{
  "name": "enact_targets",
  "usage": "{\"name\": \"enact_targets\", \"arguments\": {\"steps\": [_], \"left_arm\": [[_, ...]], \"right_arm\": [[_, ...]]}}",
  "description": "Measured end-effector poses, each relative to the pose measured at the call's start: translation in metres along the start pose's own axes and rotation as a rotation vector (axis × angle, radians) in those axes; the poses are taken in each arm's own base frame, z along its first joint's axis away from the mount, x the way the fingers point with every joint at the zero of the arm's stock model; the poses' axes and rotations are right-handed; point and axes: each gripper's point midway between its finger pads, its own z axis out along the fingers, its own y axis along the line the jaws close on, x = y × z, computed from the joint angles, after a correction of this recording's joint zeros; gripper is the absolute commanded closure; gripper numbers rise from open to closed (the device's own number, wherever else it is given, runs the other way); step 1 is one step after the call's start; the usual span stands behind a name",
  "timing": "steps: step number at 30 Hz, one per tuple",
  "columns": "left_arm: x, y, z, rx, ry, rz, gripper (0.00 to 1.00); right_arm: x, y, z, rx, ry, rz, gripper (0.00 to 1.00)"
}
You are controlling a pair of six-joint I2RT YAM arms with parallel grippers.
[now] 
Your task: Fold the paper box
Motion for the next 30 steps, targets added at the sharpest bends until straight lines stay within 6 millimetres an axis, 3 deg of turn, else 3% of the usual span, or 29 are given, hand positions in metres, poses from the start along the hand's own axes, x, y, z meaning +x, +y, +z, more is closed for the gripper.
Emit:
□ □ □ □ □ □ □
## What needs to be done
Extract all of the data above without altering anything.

## Completed exercise
{
  "name": "enact_targets",
  "usage": "{\"name\": \"enact_targets\", \"arguments\": {\"steps\": [_], \"left_arm\": [[_, ...]], \"right_arm\": [[_, ...]]}}",
  "description": "Measured end-effector poses, each relative to the pose measured at the call's start: translation in metres along the start pose's own axes and rotation as a rotation vector (axis × angle, radians) in those axes; the poses are taken in each arm's own base frame, z along its first joint's axis away from the mount, x the way the fingers point with every joint at the zero of the arm's stock model; the poses' axes and rotations are right-handed; point and axes: each gripper's point midway between its finger pads, its own z axis out along the fingers, its own y axis along the line the jaws close on, x = y × z, computed from the joint angles, after a correction of this recording's joint zeros; gripper is the absolute commanded closure; gripper numbers rise from open to closed (the device's own number, wherever else it is given, runs the other way); step 1 is one step after the call's start; the usual span stands behind a name",
  "timing": "steps: step number at 30 Hz, one per tuple",
  "columns": "left_arm: x, y, z, rx, ry, rz, gripper (0.00 to 1.00); right_arm: x, y, z, rx, ry, rz, gripper (0.00 to 1.00)"
}
You are controlling a pair of six-joint I2RT YAM arms with parallel grippers.
[now] 
Your task: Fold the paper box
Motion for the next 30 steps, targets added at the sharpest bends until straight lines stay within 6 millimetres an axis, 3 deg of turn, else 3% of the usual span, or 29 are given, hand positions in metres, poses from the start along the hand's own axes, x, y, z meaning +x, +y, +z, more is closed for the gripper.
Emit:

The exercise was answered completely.